The 1222-hectare former sheep and beef block at Kaiwera near Mataura was bought in March this year and between then and May underwent $1.25 million development in fences, stock water and yards.
The farm is to work with the NZSF dairy farms in the area, also managed by FarmRight, raising calves for beef that would otherwise have been bobbied and to supply service bulls to the dairy farms.
At a field day at Kaiwera on October 9 FarmRight farm investment manager Tony Cleland said the purpose of the farm was to stop wastage from the dairy units and to increase their biosecurity.
“It’s just not Mycoplasma bovis that has made us think of this, it is Johnes, BVD and every other disease that cattle movements can bring on to a dairy farm,” Cleland said.
‘We had a lot of people working here on the development and it’s been one of the most exciting projects I’ve worked on.’
NZSF has been diversifying its $900m portfolio into dairy, beef and a vineyards with $400m of those assets managed by FarmRight.
As well as needing a 7% return on investments, the NZSF also wanted to be sustainable, ethical and environmentally sound, Cleland said.
More than 300ha of the Kaiwera farm has been retired by FarmRight from grazing with gullies, steep slopes and all waterways fenced off.
Working with regional council Environment Southland, phosphate and sediment traps have also been incorporated into the farm plan and with the winter cropping area reduced from 110ha (80ha kale and 30ha fodder beet) in 2018 to 70ha of fodder beet planted this spring for next year, nitrogen losses have been reduced.
As well, by using only fodder beet which has a low protein content, nitrogen from urine patches will be reduced even further.

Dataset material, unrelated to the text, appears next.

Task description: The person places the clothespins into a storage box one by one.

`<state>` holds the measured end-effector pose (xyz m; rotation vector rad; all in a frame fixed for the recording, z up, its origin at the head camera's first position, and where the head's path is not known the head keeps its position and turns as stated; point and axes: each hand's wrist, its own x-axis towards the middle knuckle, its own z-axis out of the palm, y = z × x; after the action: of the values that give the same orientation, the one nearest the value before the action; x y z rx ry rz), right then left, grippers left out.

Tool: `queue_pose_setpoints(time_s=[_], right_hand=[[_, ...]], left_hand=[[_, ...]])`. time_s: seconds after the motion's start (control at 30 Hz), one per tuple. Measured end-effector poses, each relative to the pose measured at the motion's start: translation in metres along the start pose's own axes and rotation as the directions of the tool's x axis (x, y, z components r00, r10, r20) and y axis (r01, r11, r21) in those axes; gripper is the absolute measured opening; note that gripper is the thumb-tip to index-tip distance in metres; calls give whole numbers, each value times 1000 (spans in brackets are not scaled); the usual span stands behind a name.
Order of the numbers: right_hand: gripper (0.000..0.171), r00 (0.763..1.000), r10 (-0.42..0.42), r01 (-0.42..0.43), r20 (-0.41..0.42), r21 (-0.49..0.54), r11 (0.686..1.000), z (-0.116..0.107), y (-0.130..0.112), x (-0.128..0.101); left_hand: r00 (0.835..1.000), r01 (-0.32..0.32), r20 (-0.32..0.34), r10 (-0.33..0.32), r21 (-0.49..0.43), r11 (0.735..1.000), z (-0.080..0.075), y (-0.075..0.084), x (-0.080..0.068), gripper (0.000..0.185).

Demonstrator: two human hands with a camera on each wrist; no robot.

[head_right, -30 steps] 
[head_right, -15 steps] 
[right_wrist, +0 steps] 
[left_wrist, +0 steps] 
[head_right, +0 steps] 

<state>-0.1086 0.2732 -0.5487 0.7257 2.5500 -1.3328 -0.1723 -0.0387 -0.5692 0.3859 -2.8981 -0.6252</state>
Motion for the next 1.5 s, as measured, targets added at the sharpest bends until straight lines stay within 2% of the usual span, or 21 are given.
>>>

Steeper areas will be planted in trees in future to further reduce nutrient runoff from the top paddocks.
“Between the first of March and the end of May we did 100km of fencing creating 220 paddocks.
“We put in 500 gateways, laid 48km of water pipe, putting troughs in each paddock and put in a yards with drafting and weighing in what used to be the covered sheep yards,” Cleland said.
“We had a lot of people working here on the development and it’s been one of the most exciting projects I’ve worked on.
“It will be a win-win investment for us in many ways.”
With waterways fenced off, stock water is pumped to tanks at the top of the farm from a creek using a solar 4kw, three-phase pump powered by 17 270W solar panels with no battery storage.
On cloudy days the pump doesn’t work but enough storage is at the top of the farm to meet stock water demands.
Troughs are in the centre of each four-to-five-hectare paddock with reels and standards set up to divide the paddocks in four over the troughs.
“We’ve done it that way to make shifting the mobs easy. We’ve got 26 mobs of cattle on this farm which is a lot of shifts,” Cleland said.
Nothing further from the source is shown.